Eryenyu explains that in terms of women’s rights, Uganda’s constitutional law is one of the most progressive in the world, but that in practice it’s no garden of roses. “Take the example of education: lots more boys than girls complete their schooling, which gives them an advantage on the labor market.
“When a girl is born,” she continues, “it is often said that the mother has given birth to ‘sugar’, because a girl can relieve the family financially if she gets married through the bride price she receives.” This means a girl’s value has been defined in this way since the beginning. The way girls are viewed is always whether she would make a good wife, not as a potential member of the workforce.
“The value of an education for girls is limited, especially in rural areas, because men consider being a good wife the greatest possible achievement. The ironic thing is that girls often look forward to getting married and consider it the most important thing in their lives because it gives them autonomy.
If you ask a girl why she wants to get married, she’ll tell you it’s so she can have her own house and decide for herself what she’s going to eat. But she doesn’t see the downside, that she will not be the one to earn the money and have any control of the household income. But if you live in abject poverty, you are choosing a life in which you will suffer every day.”
If she looks at the job market in Uganda through a gender lens, Eryenyu also sees major challenges. “The informal job sector consists almost exclusively of women; they start their own businesses because often they can’t find a job.
At the moment every shilling is spent paying for rent, food and on the children—and it’s not even enough.
“In the formal sector, management roles are often reserved for men and the low-level jobs, such as secretaries or cleaners, for women. This is because more men complete their schooling and continue their studies.
“Our research reveals that the State is a much better employer than the private sector when it comes to gender: the pay gap is far smaller in government jobs than in the private sector, where there are also no regulations to improve the position of women. Since women are generally less well educated than men, their negotiating position regarding working conditions is also a lot worse.”
A living wage
The Women@Work campaign focuses on a living wage, sexual intimidation, and health issues at flower companies. “Our primary task is to build up women’s leadership role in the flower sector,” Eryenyu explains.
“During our training courses, women receive a one-day seminar in feminist theory. These training courses are often designed around matters such as speaking in public, but ours focus solely on creating political awareness.
“At flower companies you now see the majority of personnel is female and involved in physical labor. There are virtually no female managers, and as a result they are not able to take decisions that have an impact on their position.”
Eryenyu also engages in dialogue with heads of personnel departments in the flower companies. “About the fact that they often think women are only suited to be pickers or sorters,” she reveals. “I completely understand that men are less suited as pickers, because you need a delicate female hand for that job. Men are often too rough when they pick, which reduces the flowers’ value.
“The point is that a picker is one of the lowest paid jobs.

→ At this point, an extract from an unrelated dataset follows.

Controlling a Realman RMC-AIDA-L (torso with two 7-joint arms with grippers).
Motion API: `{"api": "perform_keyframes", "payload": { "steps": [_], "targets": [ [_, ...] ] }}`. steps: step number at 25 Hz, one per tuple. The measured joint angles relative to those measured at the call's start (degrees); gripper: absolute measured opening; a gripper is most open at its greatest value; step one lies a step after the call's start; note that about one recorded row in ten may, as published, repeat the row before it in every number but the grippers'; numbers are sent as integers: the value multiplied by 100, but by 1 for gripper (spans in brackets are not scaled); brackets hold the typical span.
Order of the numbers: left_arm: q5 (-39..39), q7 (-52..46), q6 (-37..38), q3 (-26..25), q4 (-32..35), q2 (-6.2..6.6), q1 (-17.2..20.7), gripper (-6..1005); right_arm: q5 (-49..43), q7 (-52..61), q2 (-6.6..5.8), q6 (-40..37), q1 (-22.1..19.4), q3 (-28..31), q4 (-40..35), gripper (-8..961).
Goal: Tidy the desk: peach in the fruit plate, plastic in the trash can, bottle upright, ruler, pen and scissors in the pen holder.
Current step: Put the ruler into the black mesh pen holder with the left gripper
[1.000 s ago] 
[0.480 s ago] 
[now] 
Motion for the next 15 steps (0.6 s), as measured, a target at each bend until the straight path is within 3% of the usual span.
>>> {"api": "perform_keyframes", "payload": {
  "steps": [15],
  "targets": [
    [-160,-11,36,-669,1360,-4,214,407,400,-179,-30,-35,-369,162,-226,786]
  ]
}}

They should increase the salary then, precisely because this work is so important. What’s more, it’s physically demanding, because you spend the whole day bent over. We believe women deserve compensation for that.”
Her dream is a living wage for all women in the flower sector. She believes the impact would be huge. “It’s the difference between living and surviving. At the moment every shilling is spent paying for rent, food and on the children. Literally, all the money you earn has already been allocated—and it’s not even enough.”
“With a living wage women could flourish. It would enable them to take well-considered decisions about their lives, while today the decisions are not really theirs.”